Every line below is to be set down again exactly; any image stays out.

-- Supplied material --
== Segment start ==

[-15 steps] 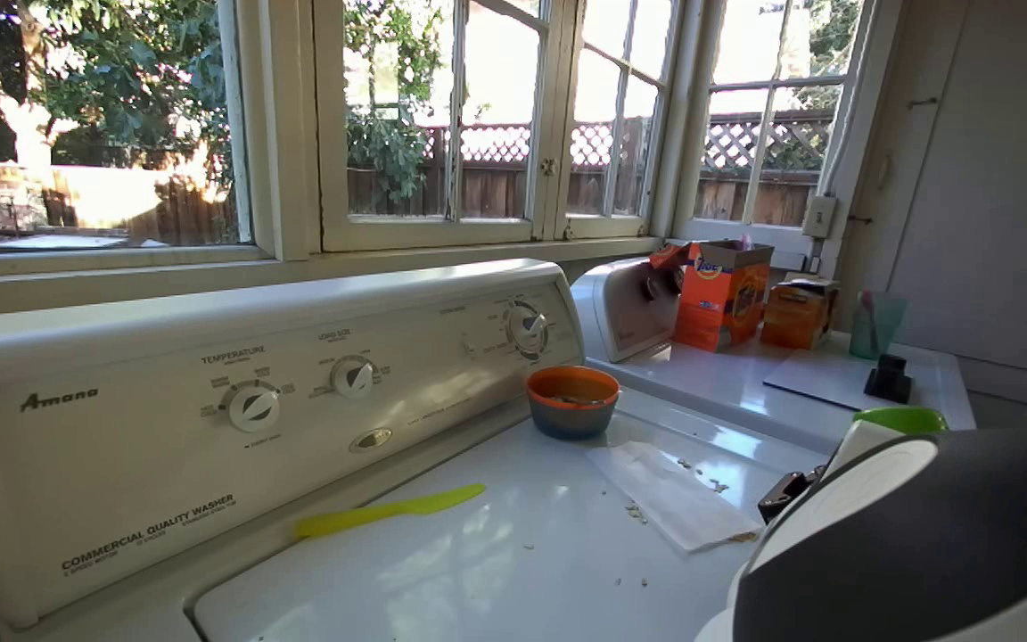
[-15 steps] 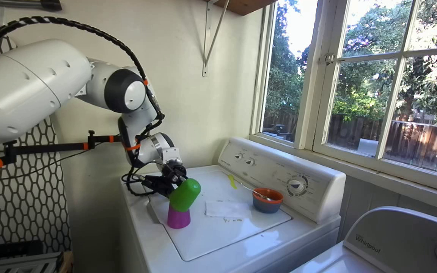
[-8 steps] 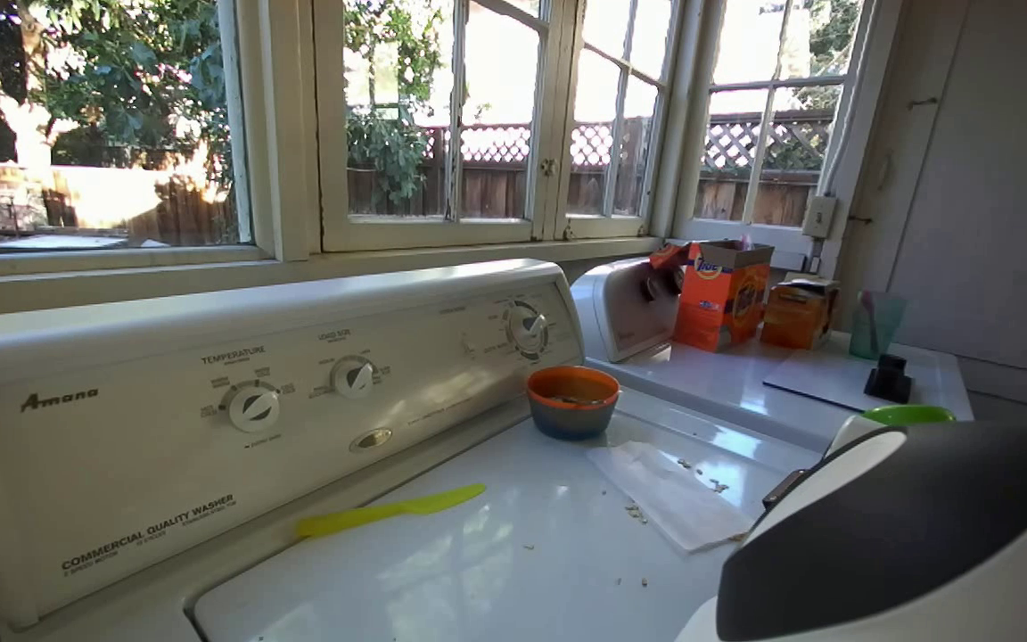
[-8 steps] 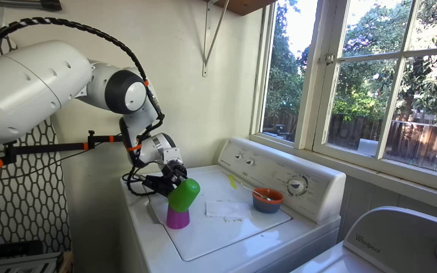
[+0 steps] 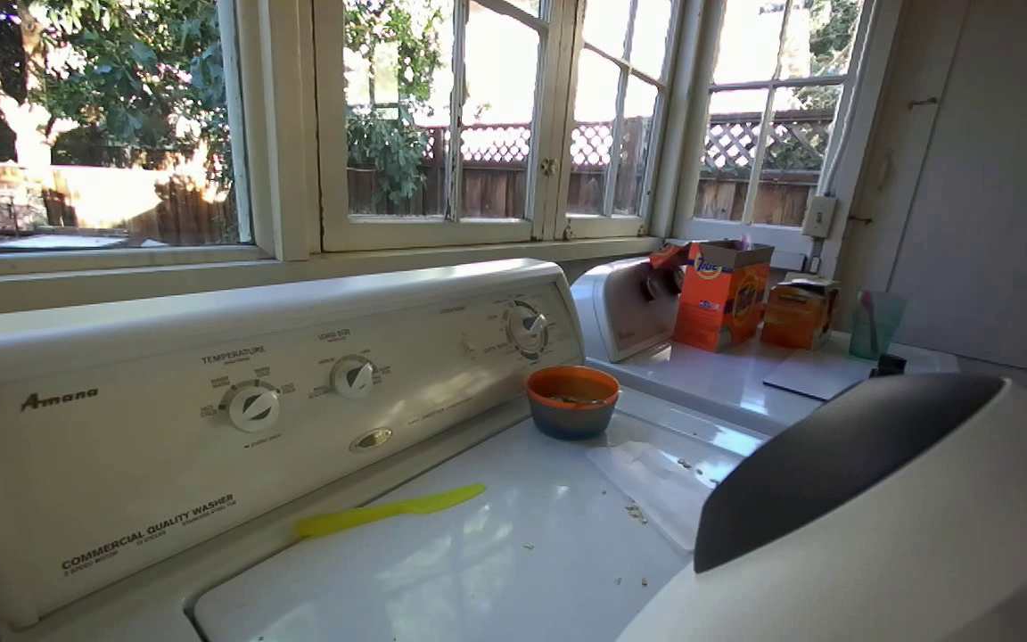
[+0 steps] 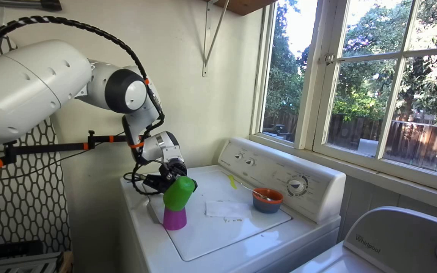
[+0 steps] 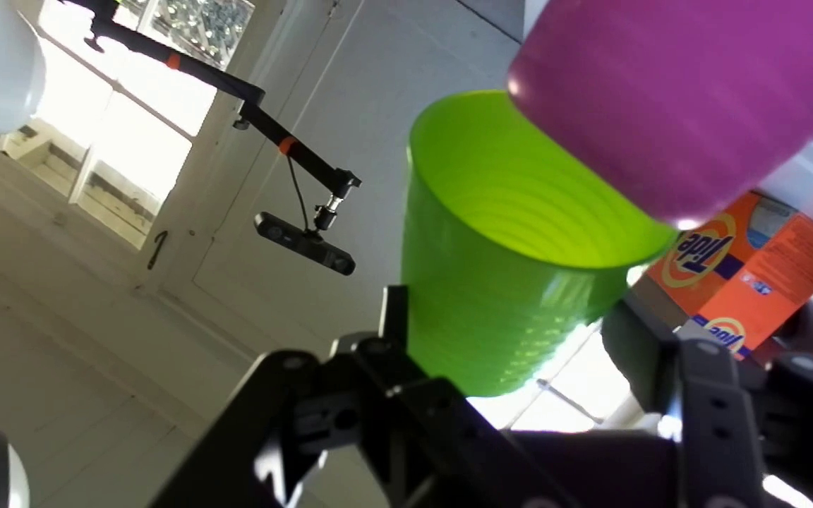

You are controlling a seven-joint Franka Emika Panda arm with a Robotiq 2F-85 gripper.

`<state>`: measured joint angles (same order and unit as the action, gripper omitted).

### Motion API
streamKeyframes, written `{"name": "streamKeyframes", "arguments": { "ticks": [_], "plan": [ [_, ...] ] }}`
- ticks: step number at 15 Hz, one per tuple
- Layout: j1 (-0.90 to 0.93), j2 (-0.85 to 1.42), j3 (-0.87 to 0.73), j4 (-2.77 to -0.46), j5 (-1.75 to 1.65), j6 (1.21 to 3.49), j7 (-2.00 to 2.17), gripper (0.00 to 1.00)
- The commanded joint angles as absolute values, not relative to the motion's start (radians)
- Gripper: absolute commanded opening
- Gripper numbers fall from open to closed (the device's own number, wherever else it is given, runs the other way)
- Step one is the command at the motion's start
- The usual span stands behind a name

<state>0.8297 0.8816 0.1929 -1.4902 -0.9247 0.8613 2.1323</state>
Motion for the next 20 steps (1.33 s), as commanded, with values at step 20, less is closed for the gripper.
{"name": "streamKeyframes", "arguments": {
  "ticks": [20],
  "plan": [
    [0.721, 0.560, 0.081, -1.687, -0.493, 0.931, 2.535, 0.45]
  ]
}}
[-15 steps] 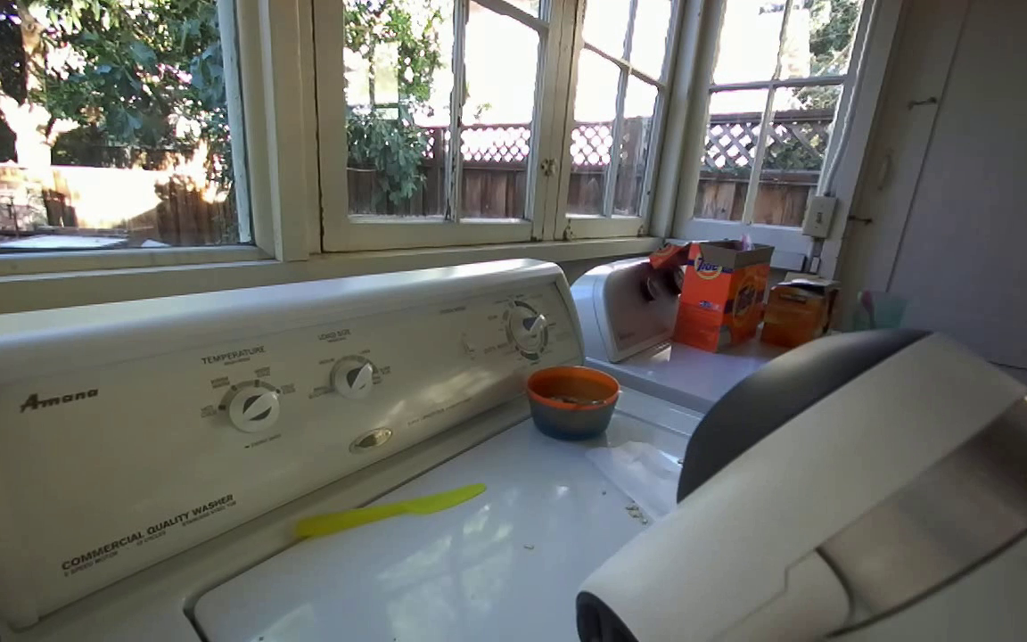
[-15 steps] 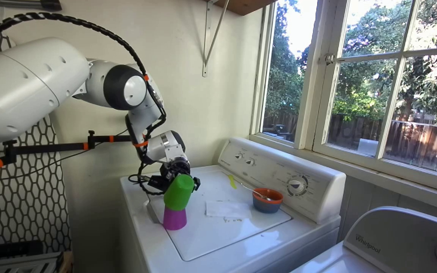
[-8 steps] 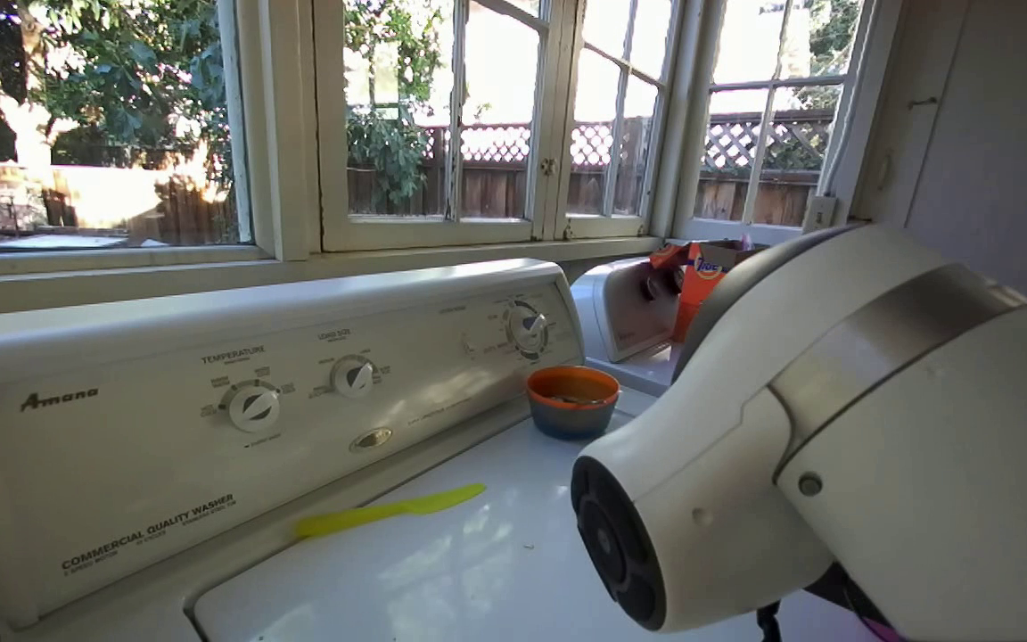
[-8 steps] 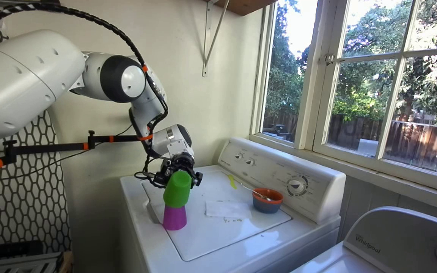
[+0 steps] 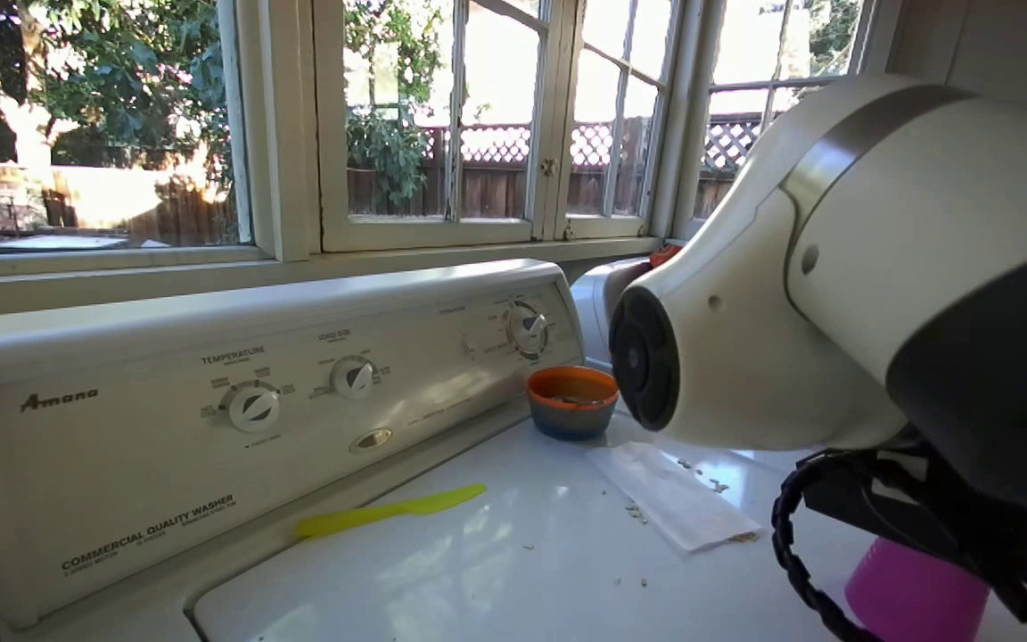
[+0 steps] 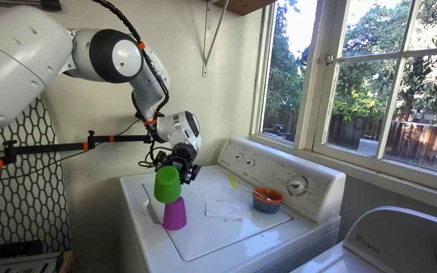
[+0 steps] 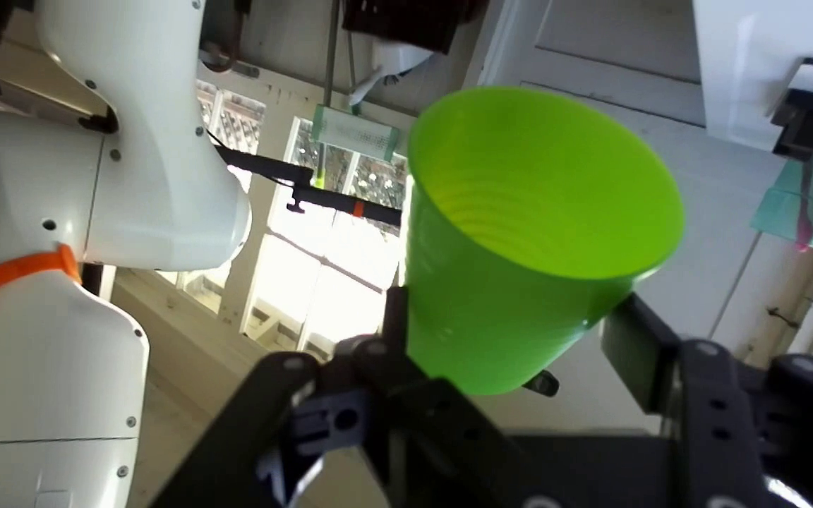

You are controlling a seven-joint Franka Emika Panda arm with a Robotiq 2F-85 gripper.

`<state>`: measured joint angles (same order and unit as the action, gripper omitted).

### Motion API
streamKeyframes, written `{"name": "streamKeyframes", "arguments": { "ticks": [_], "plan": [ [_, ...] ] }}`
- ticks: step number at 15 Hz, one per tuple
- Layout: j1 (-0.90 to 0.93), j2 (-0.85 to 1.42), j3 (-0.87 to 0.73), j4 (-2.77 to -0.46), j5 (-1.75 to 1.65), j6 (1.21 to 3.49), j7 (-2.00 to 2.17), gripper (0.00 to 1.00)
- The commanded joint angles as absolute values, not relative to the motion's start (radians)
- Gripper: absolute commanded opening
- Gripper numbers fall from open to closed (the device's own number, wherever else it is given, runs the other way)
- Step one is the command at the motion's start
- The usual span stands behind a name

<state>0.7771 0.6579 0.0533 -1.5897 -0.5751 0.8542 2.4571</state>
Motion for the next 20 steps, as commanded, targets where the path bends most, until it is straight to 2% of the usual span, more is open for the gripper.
{"name": "streamKeyframes", "arguments": {
  "ticks": [1, 11, 20],
  "plan": [
    [0.698, 0.531, 0.096, -1.711, -0.475, 0.963, 2.551, 0.45],
    [0.540, 0.271, 0.215, -1.950, -0.389, 1.229, 2.546, 0.45],
    [0.458, 0.185, 0.291, -2.095, -0.368, 1.528, 2.449, 0.45]
  ]
}}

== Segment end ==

-- Solution --
[-15 steps] 
[-15 steps] 
[-8 steps] 
[-8 steps] 
[+0 steps] 
[+0 steps] 
[+0 steps] 

You are controlling a seven-joint Franka Emika Panda arm with a Robotiq 2F-85 gripper.

`<state>`: measured joint angles (same order and unit as the action, gripper omitted).

### Motion API
streamKeyframes, written `{"name": "streamKeyframes", "arguments": { "ticks": [_], "plan": [ [_, ...] ] }}`
- ticks: step number at 15 Hz, one per tuple
- Layout: j1 (-0.90 to 0.93), j2 (-0.85 to 1.42), j3 (-0.87 to 0.73), j4 (-2.77 to -0.46), j5 (-1.75 to 1.65), j6 (1.21 to 3.49), j7 (-2.00 to 2.17), gripper (0.00 to 1.00)
- The commanded joint angles as absolute values, not relative to the motion's start (radians)
- Gripper: absolute commanded opening
- Gripper numbers fall from open to closed (the device's own number, wherever else it is given, runs the other way)
- Step one is the command at the motion's start
- The usual span stands behind a name

<state>0.8297 0.8816 0.1929 -1.4902 -0.9247 0.8613 2.1323</state>
Motion for the next 20 steps (1.33 s), as commanded, with values at step 20, less is closed for the gripper.
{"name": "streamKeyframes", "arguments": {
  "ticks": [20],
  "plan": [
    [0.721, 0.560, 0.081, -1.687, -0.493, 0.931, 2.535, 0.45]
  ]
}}
[-15 steps] 
[-15 steps] 
[-8 steps] 
[-8 steps] 
[+0 steps] 
[+0 steps] 
[+0 steps] 

You are controlling a seven-joint Franka Emika Panda arm with a Robotiq 2F-85 gripper.

`<state>`: measured joint angles (same order and unit as the action, gripper omitted).

### Motion API
streamKeyframes, written `{"name": "streamKeyframes", "arguments": { "ticks": [_], "plan": [ [_, ...] ] }}`
- ticks: step number at 15 Hz, one per tuple
- Layout: j1 (-0.90 to 0.93), j2 (-0.85 to 1.42), j3 (-0.87 to 0.73), j4 (-2.77 to -0.46), j5 (-1.75 to 1.65), j6 (1.21 to 3.49), j7 (-2.00 to 2.17), gripper (0.00 to 1.00)
- The commanded joint angles as absolute values, not relative to the motion's start (radians)
- Gripper: absolute commanded opening
- Gripper numbers fall from open to closed (the device's own number, wherever else it is given, runs the other way)
- Step one is the command at the motion's start
- The usual span stands behind a name

<state>0.7771 0.6579 0.0533 -1.5897 -0.5751 0.8542 2.4571</state>
Motion for the next 20 steps, as commanded, targets where the path bends most, until it is straight to 2% of the usual span, more is open for the gripper.
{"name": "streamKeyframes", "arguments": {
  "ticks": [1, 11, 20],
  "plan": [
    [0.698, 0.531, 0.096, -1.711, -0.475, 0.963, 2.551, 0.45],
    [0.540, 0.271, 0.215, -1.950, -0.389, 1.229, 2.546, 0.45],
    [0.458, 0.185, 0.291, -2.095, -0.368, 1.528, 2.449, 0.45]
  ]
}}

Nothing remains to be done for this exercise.